鼎子没敢顶嘴,他知道自己错了,在跟踪嫌疑人时,碰到科鲁兹车友会婚车队把他和嫌疑人隔开了,而只顾看婚车队了,嫌疑人就跟丢了。
在鼎子那里,有好几个车友会,平时各开各的车,有人需要捧场时,会请他们帮忙,浩浩荡荡的,很风景的。
周日这天,鼎子和他的科鲁兹车友会应邀参加他同学武子的婚礼。鼎子把车子停在最后,他清楚,最后一辆车有大戏可唱。
也不知那天是什么日子,结婚的特别多,而且都是清一色的婚车队。
在新城,因为自己边开车边看各色婚车队,他前面的那辆克鲁兹加速冲过一十字路口,留下的是六十秒红灯和不得不停下的鼎子。

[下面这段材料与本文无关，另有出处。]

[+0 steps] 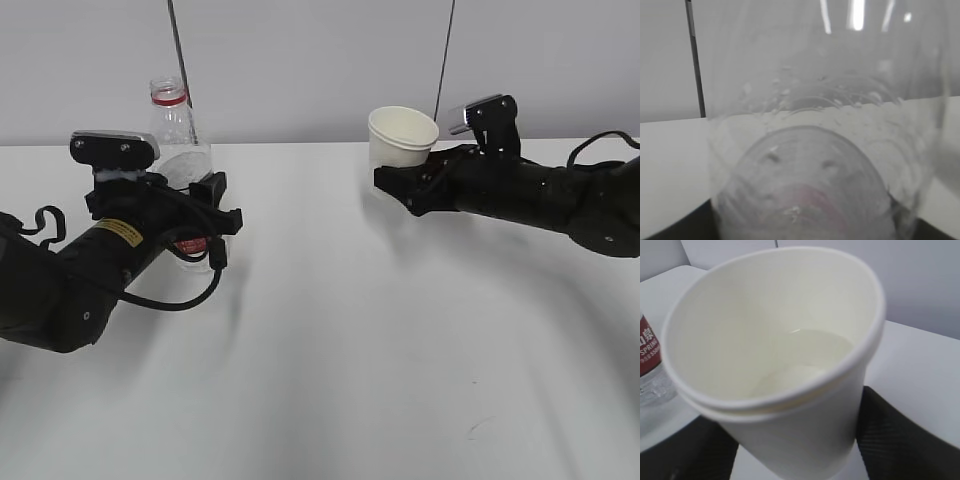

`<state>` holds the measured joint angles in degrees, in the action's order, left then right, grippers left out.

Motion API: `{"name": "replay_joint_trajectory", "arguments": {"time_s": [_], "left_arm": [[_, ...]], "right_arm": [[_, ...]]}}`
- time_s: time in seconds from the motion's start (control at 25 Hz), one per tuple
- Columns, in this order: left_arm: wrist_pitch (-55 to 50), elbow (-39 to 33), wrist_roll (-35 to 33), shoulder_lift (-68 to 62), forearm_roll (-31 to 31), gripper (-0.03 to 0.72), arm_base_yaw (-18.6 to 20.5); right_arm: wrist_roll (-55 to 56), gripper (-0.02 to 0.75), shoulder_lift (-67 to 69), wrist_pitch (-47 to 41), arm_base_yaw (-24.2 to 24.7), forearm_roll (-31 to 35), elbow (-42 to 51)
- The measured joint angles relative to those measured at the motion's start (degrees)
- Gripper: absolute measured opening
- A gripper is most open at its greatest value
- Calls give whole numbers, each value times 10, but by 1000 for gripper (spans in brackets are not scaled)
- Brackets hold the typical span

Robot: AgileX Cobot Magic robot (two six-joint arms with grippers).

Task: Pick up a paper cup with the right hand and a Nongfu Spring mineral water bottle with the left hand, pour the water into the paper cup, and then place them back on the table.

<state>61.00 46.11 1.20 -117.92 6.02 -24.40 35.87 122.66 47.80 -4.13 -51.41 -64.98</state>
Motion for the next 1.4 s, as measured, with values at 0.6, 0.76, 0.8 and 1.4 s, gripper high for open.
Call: {"name": "replay_joint_trajectory", "arguments": {"time_s": [0.6, 0.76, 0.8, 1.4], "left_arm": [[0, 0, 0, 0, -1, 347, 0], [0, 0, 0, 0, -1, 347, 0], [0, 0, 0, 0, -1, 347, 0], [0, 0, 0, 0, -1, 347, 0]], "right_arm": [[-23, 500, 1, -8, 27, 15, 0], [-56, 500, 1, -13, 27, 15, 0], [-60, 500, 1, -19, 27, 16, 0], [-70, 499, 43, -53, 27, 37, 4]]}}
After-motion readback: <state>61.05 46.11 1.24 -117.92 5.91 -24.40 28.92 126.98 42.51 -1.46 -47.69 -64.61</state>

说来也巧,就在红灯马上要换绿灯时,另外一拨红马六婚车队右转驶在鼎子前面。
鼎子的眼镜片被一片红色淹没了,他高兴呀,祖国江山一样红,多好呀……
他赶上了前面的车队,跟着婚车队从新城转道开发区,风风光光、红红火火地行驶着……
当鼎子跟着婚车队停在新郎家门前时,一个熟悉的身影闯进他的眼睛。
“刘队,喝喜酒的?”鼎子放下车窗玻璃冲着熟悉的身影喊道。
“鼎子,你今天也来捧我弟弟场?”
“对呀,新郎武子是我高中同学。”
“你说新郎叫武子?”
“对呀,有疑问?”
“何止疑问,你赶紧去同学家,我弟弟结婚用的是红马六车友会的车……”
刘队的话像针一样钻进鼎子的耳朵里:停在他前面的那辆车标是海鸥,不是十字架。
霎时,鼎子明白了一切,就在等那六十秒的红灯时,他跟错了车队。